Transcribe all of the data exactly, leaving nothing out.

COLLECTED MATERIAL section start

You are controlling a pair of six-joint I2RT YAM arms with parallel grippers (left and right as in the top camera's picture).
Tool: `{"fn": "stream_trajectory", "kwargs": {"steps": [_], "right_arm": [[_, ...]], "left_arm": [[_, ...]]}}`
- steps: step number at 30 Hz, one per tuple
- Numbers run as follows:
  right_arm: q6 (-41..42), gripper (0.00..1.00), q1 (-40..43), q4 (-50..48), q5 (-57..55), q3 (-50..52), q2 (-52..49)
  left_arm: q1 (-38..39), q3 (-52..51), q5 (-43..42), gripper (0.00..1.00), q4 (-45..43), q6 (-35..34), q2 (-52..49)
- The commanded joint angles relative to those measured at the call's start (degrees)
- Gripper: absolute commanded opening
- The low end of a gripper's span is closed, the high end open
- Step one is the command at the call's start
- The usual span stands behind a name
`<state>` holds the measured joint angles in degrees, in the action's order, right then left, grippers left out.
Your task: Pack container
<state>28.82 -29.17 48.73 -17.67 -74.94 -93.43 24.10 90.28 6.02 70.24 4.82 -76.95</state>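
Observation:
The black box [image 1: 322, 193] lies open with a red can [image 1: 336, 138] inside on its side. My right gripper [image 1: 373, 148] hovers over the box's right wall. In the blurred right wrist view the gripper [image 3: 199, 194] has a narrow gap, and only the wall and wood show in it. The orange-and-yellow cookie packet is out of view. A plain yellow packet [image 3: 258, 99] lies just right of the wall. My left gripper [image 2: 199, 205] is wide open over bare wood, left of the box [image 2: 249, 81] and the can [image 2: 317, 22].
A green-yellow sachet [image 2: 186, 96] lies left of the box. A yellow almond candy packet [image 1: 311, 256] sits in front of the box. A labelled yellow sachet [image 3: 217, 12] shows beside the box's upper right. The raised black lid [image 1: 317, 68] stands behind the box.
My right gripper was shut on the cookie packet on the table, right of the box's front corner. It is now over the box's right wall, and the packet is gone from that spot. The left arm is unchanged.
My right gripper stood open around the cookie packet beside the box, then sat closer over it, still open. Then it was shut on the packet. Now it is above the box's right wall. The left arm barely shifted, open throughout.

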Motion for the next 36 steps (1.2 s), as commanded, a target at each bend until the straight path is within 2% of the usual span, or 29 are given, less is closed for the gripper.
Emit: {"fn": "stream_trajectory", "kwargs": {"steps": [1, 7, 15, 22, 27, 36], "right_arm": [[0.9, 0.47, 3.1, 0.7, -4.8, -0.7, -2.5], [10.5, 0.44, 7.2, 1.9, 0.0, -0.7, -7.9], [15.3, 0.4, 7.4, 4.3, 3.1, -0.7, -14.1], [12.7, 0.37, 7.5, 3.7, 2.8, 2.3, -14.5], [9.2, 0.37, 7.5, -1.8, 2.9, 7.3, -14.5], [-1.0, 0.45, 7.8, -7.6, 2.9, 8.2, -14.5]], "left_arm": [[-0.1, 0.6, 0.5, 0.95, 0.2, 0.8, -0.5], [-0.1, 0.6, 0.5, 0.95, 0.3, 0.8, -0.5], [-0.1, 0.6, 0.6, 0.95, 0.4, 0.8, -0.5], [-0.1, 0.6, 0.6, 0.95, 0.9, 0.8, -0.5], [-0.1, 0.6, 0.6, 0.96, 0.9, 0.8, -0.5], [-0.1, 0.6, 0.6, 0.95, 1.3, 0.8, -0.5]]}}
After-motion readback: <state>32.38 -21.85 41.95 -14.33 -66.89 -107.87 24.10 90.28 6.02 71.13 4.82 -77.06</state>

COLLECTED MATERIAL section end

ANSWER BELOW:
You are controlling a pair of six-joint I2RT YAM arms with parallel grippers (left and right as in the top camera's picture).
Tool: `{"fn": "stream_trajectory", "kwargs": {"steps": [_], "right_arm": [[_, ...]], "left_arm": [[_, ...]]}}`
- steps: step number at 30 Hz, one per tuple
- Numbers run as follows:
  right_arm: q6 (-41..42), gripper (0.00..1.00), q1 (-40..43), q4 (-50..48), q5 (-57..55), q3 (-50..52), q2 (-52..49)
  left_arm: q1 (-38..39), q3 (-52..51), q5 (-43..42), gripper (0.00..1.00), q4 (-45..43), q6 (-35..34), q2 (-52..49)
- The commanded joint angles relative to those measured at the call's start (degrees)
- Gripper: absolute commanded opening
- The low end of a gripper's span is closed, the high end open
- Step one is the command at the call's start
- The usual span stands behind a name
`<state>` holds the measured joint angles in degrees, in the action's order, right then left, grippers left out.
Your task: Pack container
<state>28.82 -29.17 48.73 -17.67 -74.94 -93.43 24.10 90.28 6.02 70.24 4.82 -76.95</state>
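Observation:
The black box [image 1: 322, 193] lies open with a red can [image 1: 336, 138] inside on its side. My right gripper [image 1: 373, 148] hovers over the box's right wall. In the blurred right wrist view the gripper [image 3: 199, 194] has a narrow gap, and only the wall and wood show in it. The orange-and-yellow cookie packet is out of view. A plain yellow packet [image 3: 258, 99] lies just right of the wall. My left gripper [image 2: 199, 205] is wide open over bare wood, left of the box [image 2: 249, 81] and the can [image 2: 317, 22].
A green-yellow sachet [image 2: 186, 96] lies left of the box. A yellow almond candy packet [image 1: 311, 256] sits in front of the box. A labelled yellow sachet [image 3: 217, 12] shows beside the box's upper right. The raised black lid [image 1: 317, 68] stands behind the box.
My right gripper was shut on the cookie packet on the table, right of the box's front corner. It is now over the box's right wall, and the packet is gone from that spot. The left arm is unchanged.
My right gripper stood open around the cookie packet beside the box, then sat closer over it, still open. Then it was shut on the packet. Now it is above the box's right wall. The left arm barely shifted, open throughout.
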
Motion for the next 36 steps (1.2 s), as commanded, a target at each bend until the straight path is within 2% of the usual span, or 29 are given, less is closed for the gripper.
Emit: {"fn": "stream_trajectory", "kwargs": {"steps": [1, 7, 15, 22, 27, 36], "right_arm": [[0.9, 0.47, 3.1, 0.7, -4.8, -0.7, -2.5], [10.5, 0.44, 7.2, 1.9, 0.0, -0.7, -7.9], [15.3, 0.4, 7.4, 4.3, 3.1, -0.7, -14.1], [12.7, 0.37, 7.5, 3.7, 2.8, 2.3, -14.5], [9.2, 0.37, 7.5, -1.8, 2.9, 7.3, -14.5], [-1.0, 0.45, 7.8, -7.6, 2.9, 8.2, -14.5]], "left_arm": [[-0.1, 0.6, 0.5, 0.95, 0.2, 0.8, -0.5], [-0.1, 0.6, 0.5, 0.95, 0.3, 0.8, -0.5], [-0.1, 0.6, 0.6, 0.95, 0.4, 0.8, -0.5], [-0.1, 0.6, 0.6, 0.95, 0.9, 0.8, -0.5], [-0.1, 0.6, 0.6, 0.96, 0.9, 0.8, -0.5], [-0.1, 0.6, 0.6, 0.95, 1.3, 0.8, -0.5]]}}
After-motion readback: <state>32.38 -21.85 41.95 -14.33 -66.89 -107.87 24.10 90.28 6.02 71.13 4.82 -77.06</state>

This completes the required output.